Directions for this task:
Which lines below hold the word "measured"? Copy all of them.

Supplied information:
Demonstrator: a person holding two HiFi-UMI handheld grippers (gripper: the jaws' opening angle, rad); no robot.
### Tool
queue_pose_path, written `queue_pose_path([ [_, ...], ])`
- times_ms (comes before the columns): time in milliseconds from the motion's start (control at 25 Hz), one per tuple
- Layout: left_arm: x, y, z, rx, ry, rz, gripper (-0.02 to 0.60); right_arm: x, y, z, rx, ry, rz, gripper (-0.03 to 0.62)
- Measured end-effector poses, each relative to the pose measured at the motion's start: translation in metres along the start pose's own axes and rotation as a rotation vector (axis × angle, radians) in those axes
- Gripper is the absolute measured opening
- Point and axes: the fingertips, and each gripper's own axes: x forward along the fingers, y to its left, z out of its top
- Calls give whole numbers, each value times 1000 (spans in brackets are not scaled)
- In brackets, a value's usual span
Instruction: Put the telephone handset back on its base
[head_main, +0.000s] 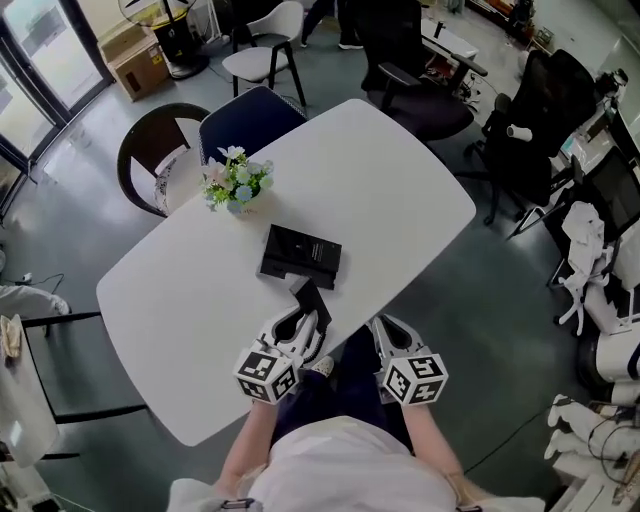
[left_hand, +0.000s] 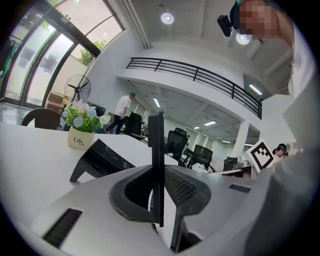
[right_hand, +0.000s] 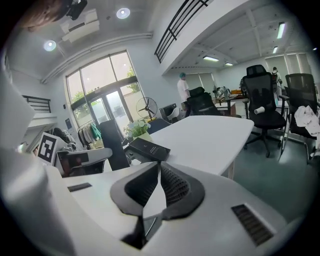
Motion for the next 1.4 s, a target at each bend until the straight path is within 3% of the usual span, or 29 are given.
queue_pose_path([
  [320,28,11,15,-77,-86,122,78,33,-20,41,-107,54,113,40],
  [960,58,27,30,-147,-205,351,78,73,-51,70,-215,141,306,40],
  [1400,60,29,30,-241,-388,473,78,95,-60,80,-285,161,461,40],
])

Task result:
- Measured end-effector poses, each relative to the pose measured at the motion's start: translation in metres along the start pose's own axes and rotation as a rotation vector (axis × angle, radians) in those axes
- Gripper is the absolute measured opening

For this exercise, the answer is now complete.